Sunday, June 17, 2012
A vital (and unlearned) lesson from Julius Caesar
When a band of Roman traitors was uncovered, he urged they not be killed due to the precedent it would set
GLENN GREENWALD
TUESDAY, MAY 8, 2012
http://www.salon.com/2012/05/08/a_vital_and_unlearned_lesson_from_julius_caesar
In 63 B.C., Julius Caesar delivered a speech to the Roman Senate in which he conveyed a crucial point, one highly relevant to many of our current controversies. A conspiracy of prominent Roman citizens, led by the patrician Catiline, had been caught attempting to foment a massive civil war in order to overthrow the Roman government. Their crimes were widely reviled — it was pure treason — and, due to multiple confessions, their guilt beyond dispute. Common citizens were demanding their deaths. When the Roman Senate convened, Cicero asked what should be done to them, and several Senators — beginning with consul-elect Decimus Junius Silanus — railed against the profound evil of the conspirators and advocated their execution.
As recounted by the historian Sallust, Julius Caesar then stood and noted that Roman law forbids the execution of Roman citizens even for heinous crimes, and that executing the conspirators would thus require the creation of a radical and dangerous precedent: dangerous because to vest the power in the State to kill its own citizens, even if justified in the specific case where it is first done, would be to vest the power generally and thus ensure its inevitable abuse. Thus, even as Caesar professed his boundless contempt for the traitors (“I consider no tortures sufficient for the crimes of these men”), he vehemently argued against allowing passions to lead the Senate to embrace punishments “foreign to the customs of our country” — not primarily on moral grounds but on pragmatic ones:
But, you may say, who will complain of a decree which is passed against traitors to their country? Time, I answer, the lapse of years, and Fortune, whose caprice rules the nations. Whatever befalls these prisoners will be well deserved; but you, Fathers of the Senate, are called upon to consider how your action will affect other criminals. All bad precedents have originated in cases which were good; but when the control of the government falls into the hands of men who are incompetent or bad, your new precedent is transferred from those who well deserve and merit such punishment to the undeserving and blameless.
The Lacedaemonians, after they had conquered the Athenians, set over them thirty men to carry. These men began at first by putting to death without a trial the most wicked and generally hated citizens, whereat the people rejoiced greatly and declared that it was well done. But afterwards their licence gradually increased, and the tyrants slew good and bad alike at pleasure and intimidated the rest. Thus the nation was reduced to slavery and had to pay a heavy penalty for its foolish rejoicing. . . .
For my own part, I fear nothing of that kind for Marcus Tullius or for our times, but in a great commonwealth there are many different natures. It is possible that at another time, when someone else is consul and is likewise in command of an army, some falsehood may be believed to be true.

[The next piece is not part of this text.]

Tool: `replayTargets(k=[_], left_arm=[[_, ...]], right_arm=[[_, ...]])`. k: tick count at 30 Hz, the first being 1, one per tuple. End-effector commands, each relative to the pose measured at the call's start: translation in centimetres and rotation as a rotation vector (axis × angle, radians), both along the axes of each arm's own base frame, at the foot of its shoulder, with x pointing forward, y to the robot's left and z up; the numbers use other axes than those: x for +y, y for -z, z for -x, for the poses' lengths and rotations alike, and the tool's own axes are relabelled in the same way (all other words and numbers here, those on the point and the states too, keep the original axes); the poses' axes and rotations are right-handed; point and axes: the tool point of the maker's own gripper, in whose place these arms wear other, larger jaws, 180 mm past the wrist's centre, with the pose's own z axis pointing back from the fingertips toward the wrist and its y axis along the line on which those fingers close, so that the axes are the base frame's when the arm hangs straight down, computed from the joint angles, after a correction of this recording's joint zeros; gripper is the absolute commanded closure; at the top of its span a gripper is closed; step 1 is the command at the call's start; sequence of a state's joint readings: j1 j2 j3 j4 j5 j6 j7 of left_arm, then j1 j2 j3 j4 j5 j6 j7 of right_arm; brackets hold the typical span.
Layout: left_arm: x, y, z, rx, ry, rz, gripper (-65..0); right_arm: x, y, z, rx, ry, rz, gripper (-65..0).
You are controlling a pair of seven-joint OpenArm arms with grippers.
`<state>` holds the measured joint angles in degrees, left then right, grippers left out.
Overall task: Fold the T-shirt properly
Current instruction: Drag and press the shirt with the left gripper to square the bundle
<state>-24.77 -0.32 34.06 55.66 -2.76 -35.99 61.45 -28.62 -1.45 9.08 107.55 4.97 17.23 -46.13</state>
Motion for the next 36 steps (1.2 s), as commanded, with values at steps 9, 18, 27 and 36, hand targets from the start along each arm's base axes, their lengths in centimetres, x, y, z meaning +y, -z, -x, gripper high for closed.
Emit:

When the consul, with this precedent before him, shall draw the sword in obedience to the senate’s decree, who shall limit or restrain him?
This is the point I’ve tried to make literally hundreds of times over the last several years. If you’re faced with this question — should President X have the power to impose Punishment Y on Bad Person Z? — and you answer in the affirmative based on your adoration for or trust in current President X, or your belief in the wisdom and justness of Punishment Y in the specific proposed case, or your acute scorn for Bad Person Z, you’re actually doing much more than ratifying this power in a single instance, even if that’s the limit of your intention. Whether desired or not, you’re affirming — and entrenching — the legitimacy of the principle itself, ensuring that this power will be exploited in ways you can’t control. When enshrined without checks, the endorsed punishment power will inevitably — necessarily — endure, and even grow, beyond the reign of the leader you trust to future leaders you don’t, and will be applied against not only those you believe are deserving of it but those you know are not.
In our contemporary political debates, “Punishment Y” can be limitless, secret surveillance, and torture, and due-process-free and oversight-less citizen assassinations ordered in the dark, and indefinite detention, and extra-judicial killings carried out by drones. As for the question Caesar posed — when a future malevolent leader, “with this precedent before him,” shall invoke this newly created power in malignant ways, “who shall limit or restrain him?” — the answer is: nobody. That’s the point of his rhetorical inquiry. He even answered it himself: “All bad precedents have originated in cases which were good; but when the control of the government falls into the hands of men who are incompetent or bad, your new precedent is transferred from those who well deserve and merit such punishment to the undeserving and blameless.”
When that happens — and it will, if it isn’t already happening — those who bear the greatest culpability will be those who cheered for the precedent in the first instance without regard for what they were endorsing. After Caesar spoke, Marcus Cato delivered an angry, vengeful, rousing speech demanding death to the accused traitors, and a majority of Senators was swayed. Still, it’s extraordinary how clearly this lesson was understood more than 2,000 years ago by one of history’s most influential and admired figures, and how steadfastly disregarded it is now.